Directions:
Say, as a bare number, how many lines of the listing contain "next".
:::
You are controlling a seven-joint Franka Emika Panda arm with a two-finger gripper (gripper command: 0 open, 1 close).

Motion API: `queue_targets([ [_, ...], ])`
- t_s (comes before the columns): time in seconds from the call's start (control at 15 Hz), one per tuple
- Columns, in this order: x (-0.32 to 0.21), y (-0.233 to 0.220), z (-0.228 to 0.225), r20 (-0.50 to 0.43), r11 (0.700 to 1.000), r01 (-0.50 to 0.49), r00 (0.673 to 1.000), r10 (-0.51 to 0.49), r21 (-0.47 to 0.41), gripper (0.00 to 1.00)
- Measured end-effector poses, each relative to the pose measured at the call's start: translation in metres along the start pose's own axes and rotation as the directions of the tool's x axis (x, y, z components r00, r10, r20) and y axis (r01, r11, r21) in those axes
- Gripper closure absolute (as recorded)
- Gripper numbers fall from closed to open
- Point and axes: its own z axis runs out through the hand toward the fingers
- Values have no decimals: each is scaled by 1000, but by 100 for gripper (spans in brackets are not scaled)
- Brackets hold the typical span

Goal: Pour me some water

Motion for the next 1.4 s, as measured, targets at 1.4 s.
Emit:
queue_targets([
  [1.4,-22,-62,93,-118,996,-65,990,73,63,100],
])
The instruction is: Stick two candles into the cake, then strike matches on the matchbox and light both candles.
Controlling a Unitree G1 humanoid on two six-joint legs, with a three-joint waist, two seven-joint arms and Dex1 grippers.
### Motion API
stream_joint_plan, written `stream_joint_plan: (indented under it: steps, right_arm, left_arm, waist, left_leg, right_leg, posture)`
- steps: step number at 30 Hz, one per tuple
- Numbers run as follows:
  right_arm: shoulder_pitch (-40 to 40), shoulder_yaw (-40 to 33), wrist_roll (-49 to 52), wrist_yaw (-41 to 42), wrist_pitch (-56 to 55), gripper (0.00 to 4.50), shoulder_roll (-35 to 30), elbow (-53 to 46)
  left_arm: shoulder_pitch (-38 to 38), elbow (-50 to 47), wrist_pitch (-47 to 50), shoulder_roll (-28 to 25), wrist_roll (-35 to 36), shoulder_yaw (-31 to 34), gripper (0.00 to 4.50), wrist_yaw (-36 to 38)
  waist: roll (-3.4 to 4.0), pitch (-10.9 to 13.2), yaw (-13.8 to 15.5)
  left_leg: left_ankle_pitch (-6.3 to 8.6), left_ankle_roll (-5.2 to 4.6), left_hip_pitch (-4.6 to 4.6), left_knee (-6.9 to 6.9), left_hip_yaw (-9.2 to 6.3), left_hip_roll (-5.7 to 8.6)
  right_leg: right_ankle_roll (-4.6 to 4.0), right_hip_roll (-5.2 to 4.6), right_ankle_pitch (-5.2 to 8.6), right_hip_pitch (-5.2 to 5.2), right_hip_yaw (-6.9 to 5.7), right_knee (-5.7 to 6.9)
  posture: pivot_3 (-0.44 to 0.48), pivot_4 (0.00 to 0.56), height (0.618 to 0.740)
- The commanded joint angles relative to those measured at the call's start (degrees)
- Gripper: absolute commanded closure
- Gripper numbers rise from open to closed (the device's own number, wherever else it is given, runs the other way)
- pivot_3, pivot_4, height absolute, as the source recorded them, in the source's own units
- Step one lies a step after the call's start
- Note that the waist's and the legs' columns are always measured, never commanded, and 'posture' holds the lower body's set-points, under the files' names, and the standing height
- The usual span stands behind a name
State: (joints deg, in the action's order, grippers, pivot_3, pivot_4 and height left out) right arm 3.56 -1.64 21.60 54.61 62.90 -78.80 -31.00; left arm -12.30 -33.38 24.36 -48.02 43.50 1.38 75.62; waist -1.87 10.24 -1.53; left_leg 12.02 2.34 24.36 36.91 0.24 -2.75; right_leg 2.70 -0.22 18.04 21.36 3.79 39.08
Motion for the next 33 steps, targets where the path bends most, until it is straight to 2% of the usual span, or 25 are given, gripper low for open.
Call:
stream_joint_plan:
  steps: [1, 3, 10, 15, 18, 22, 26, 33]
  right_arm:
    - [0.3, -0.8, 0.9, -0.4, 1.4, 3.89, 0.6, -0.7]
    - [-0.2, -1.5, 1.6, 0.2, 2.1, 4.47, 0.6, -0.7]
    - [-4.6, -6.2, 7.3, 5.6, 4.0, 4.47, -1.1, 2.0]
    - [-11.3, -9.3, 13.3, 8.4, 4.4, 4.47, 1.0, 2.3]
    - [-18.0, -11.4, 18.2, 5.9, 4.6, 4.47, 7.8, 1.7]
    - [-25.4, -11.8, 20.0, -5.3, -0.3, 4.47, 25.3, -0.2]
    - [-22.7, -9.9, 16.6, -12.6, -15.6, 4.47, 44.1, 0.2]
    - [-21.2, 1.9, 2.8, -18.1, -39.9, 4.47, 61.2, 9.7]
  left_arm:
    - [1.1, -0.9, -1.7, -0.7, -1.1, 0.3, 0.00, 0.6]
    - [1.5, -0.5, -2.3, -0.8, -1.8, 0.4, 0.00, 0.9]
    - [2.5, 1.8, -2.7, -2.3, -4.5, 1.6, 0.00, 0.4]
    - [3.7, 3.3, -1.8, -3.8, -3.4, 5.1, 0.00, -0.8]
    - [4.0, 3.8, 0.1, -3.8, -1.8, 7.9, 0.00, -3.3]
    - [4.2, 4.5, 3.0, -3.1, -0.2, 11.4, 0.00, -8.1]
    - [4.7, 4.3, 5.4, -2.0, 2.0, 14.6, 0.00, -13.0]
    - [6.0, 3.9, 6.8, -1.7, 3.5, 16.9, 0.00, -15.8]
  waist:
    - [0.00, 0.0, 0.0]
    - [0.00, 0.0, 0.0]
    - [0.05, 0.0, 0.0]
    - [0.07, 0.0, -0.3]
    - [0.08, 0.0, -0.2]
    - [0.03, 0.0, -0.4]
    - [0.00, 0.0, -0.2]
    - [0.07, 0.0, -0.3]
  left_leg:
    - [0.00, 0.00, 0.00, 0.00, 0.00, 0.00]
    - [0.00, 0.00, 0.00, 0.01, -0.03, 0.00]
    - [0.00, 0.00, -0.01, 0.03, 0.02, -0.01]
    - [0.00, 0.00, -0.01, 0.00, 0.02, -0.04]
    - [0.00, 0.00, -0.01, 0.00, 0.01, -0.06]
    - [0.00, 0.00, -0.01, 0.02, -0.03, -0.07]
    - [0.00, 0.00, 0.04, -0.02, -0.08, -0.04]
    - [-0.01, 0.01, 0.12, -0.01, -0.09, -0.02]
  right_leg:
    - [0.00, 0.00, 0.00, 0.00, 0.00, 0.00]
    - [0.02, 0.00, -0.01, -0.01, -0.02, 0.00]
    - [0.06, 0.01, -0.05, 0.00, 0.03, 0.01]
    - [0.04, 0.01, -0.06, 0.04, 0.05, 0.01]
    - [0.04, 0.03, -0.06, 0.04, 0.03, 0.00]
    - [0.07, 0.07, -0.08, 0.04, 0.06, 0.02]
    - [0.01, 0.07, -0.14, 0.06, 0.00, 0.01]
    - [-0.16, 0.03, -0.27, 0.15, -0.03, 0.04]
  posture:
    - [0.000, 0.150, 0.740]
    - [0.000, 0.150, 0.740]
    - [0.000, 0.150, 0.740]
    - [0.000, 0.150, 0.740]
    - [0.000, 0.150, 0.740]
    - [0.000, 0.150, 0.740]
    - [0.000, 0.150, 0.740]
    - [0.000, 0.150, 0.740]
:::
Problem solution:
2